Pride is a sin that is so pervasive, runs so deep within us, that we often don’t even sense it is there. Not only is it a sinful drive in itself, it also plays a role in every other sin we commit. Pride is the sin we most share with Satan and the fallen angels. Satan refused to serve God or to submit to His plan; these are strong tendencies in every human person as well. Satan planned his strategy well as he tempted Eve. You will be like God, he told her. Both Eve and Adam falsely reasoned that in order to be free they should not be told what to do; they should do as they pleased. They claimed the right to determine good and evil for themselves rather than trusting God. This prideful pronouncement has gone forth from human hearts ever since: “I will not be told what to do.”

Let’s take a brief look at the primordial sin of pride.

I. The Definition of Pride – Pride is inordinate esteem for one’s own excellence. It is a habit or vice that disposes us to think more of ourselves than we ought. There is a proper esteem we should have for ourselves, but it is rooted in an appreciation for the gifts we have received from God.

Humility, the virtue that is opposed to pride, is not a hangdog disdain for ourselves; it is a reverence for the truth about who and whose we are. We do have gifts, but they are gifts, gifts that God has given us. These gifts are usually given to us through others. We should be humbly grateful for the gifts and talents that God has given us. In contrast, pride sets aside proper and grateful esteem in favor of excessive esteem that is often self-referential and unappreciative of what God and others have enabled us to become.

On the one hand, pride is one particular vice, sinful in itself.
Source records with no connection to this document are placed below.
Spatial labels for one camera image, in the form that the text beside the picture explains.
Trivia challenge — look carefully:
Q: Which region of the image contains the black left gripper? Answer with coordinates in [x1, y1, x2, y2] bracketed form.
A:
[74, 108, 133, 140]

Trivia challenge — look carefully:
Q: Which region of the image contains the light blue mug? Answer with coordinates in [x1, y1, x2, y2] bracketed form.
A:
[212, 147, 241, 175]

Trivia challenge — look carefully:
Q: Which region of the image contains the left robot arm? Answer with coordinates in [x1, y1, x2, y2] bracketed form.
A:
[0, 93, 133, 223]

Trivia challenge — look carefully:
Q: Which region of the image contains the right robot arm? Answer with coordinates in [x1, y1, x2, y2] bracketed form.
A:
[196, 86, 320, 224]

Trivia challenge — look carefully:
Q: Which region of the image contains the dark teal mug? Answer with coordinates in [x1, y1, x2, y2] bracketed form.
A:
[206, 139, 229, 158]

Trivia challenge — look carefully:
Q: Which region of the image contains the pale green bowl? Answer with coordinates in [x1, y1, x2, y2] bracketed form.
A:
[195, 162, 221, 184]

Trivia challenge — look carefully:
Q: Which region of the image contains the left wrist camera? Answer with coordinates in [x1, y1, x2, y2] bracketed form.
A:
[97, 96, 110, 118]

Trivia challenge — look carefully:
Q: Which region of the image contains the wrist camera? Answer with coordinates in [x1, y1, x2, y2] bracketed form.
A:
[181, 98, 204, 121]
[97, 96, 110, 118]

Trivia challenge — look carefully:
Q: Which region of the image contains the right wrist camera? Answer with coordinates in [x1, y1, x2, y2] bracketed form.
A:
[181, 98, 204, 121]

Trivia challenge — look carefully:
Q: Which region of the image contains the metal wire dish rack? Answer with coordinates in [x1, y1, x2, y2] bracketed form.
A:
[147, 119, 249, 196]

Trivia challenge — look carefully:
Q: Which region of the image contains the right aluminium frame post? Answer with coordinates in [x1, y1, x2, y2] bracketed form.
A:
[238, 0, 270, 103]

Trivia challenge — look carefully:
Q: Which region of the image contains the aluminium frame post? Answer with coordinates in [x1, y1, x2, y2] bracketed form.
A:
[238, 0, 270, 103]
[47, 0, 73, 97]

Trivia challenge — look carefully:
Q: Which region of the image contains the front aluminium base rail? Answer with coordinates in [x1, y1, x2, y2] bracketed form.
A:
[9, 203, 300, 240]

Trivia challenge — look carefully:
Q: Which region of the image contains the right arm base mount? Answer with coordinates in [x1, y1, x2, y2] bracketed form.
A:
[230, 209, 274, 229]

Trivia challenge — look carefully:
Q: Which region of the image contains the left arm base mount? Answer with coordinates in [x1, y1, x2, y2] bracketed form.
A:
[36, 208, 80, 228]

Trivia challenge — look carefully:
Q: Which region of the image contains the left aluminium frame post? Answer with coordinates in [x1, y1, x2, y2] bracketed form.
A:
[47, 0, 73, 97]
On the other hand, it is a more general vice that is involved directly or indirectly in most other sins. Pride plays an especially large role in sins of malice. Sins of malice are those in which one directly and defiantly refuses to obey God, or refuses to be told what to do, or willfully insists that one knows better than God, the Church, or those entrusted with one’s instruction and guidance. Pride plays a more indirect role in sins of weakness. Sins of weakness are those in which one acts sinfully not so much out of defiance as out of a weak inability to do what one admits is right. Pride may be more indirectly present through careless neglect of growing in virtue or failure to seek God’s help.

Pride is directed not only at God but also at our neighbor. There are times when we refuse to submit to the instruction or authority of others who rightfully have that position. There are other times when we refuse to admit that others have gifts and abilities that we do not possess and that we may in fact need in order to be completed. Further, we sometimes refuse to admit that others are just better at certain things than we are. In this way, pride is both impoverishing and isolating.

II. The Distinctions Regarding Pride – In modern English usage as well as in pagan philosophy, the word “pride” can have a positive meaningThe pagan philosophers often thought of pride as a good thing. Before it becomes sinful, pride inspires us to strive not merely for the ordinary but for loftier things. In this sense, pride pushes us to be more than we currently are; it inspires effort.

The use of the word “pride” in a positive sense is much less common in Christian moral theology, which typically speaks of pride only as a vice; it categorizes striving for the difficult but possible under the virtues of fortitude and hope.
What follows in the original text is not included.